Sudah berapa lama kita jalin hubungan ini? entahlah, aku tak sempat memikirkannya, setiap kali aku memikirkannya kepalaku terasa begitu sakit,dadaku sesak seperti tidak ada udara yang melintas di paru-paru.
Kita menjalin hubungan yang kufikir tidak akan ada ujungnya. seolah-olah kita masuk di dalam lingkaran yang memang tak ada ujungnya dan kita terjebak di dalamnya. itu mengenaskan.
ku pandangi kau dalam-dalam, memang tak ada keraguan di dalam matumu, kau nampak serius menjalani semua ini.tapi apa kau sadar? ada tembok yang begitu tinggi menghalangi kita.menghalangi cinta kita.menghalangi mimpi-mimpi indah kita tentang masa depan?!.

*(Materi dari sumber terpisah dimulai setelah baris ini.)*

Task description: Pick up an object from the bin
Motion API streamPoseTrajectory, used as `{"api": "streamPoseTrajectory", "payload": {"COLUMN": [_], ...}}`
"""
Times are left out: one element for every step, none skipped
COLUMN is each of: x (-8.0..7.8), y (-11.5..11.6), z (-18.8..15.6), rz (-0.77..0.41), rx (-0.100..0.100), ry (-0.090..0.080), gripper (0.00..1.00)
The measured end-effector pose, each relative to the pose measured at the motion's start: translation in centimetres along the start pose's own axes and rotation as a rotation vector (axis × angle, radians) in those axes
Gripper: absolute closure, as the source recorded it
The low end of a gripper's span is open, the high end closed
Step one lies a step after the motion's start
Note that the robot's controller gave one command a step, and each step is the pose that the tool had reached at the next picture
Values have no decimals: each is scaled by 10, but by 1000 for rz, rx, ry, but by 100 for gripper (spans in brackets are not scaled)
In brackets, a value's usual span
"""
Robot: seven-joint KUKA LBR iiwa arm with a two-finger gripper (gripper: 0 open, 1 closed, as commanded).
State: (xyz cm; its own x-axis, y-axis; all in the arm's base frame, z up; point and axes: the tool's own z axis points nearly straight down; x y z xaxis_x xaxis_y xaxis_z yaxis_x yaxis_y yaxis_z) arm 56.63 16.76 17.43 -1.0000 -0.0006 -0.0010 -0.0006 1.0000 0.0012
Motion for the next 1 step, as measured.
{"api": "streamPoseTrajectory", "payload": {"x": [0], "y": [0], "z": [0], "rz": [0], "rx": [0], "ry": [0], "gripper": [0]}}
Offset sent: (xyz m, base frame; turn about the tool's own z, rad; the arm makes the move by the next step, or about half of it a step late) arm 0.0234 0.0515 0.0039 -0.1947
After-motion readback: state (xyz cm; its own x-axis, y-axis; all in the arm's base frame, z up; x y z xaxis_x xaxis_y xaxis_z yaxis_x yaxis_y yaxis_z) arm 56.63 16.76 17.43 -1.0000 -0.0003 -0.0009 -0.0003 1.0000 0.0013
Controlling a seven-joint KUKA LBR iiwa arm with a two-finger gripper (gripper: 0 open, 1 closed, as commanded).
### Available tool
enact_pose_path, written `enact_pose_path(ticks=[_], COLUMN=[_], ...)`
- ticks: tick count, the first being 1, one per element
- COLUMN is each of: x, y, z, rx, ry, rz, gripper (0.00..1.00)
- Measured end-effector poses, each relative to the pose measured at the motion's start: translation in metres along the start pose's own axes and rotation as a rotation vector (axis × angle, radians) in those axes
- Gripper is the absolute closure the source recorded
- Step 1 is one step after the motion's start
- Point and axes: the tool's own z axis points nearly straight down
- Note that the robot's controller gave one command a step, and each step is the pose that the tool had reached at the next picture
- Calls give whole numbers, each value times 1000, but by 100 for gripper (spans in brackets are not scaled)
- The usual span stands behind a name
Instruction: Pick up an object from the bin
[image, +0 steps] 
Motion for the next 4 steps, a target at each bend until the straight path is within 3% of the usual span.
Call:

Kita memang beda jalan.kau dan aku tau itu.tapi cinta kita satu arah. satu haluan dan satu tujuan. ini kah resiko yang harus kita tanggung? aku masih bingung dengan pertanyaan ini. Tuhan memang arsitek yang mahir. Ia satu-satunya arsitek yang baik. semua yang Ia gariskan kita jalani dengan baik. Tapi mengapa kita harus berbeda?
Cepat atau lambat persimpangan jalan itu semakin terlihat jelas. ketika waktu mendesak dan memaksa kita untuk cepat mengambil jalan di persimpangan jalan itu. rasa ketakutan yang ada di dalam hati semakin membabibuta, dan apakah rasa ketakutanku ini adalah ketakutanmu juga?
aku selalu mempermasalahkan perbrdaan kita ini. tapi kau selalu dengan cepat menangkis semua ucapanku tentang perbedaan kita. "kita jalani dulu aja yang ada" kau selalu berkata seperti itu. tidak taukah kamu? semakin lama rasa sayangku semakin besar dan rasa ketakutanku semakin meraja di hati dan akhirnya aku sulit untuk merelakan mu pergi. walaupun kenyataannya aku harus melepaskan dan merelakan kamu pergi.
Aku tak bisa bayangkan bagaimana nanti bila tidak ada lagi sesosok orang yang selalu tersenyum di sempigku. sekarang aku terdiam sendiri disini.dan berfikir. terus berfikir keras.
Haruskah Di Persimpangan jalan Kita Berpisah??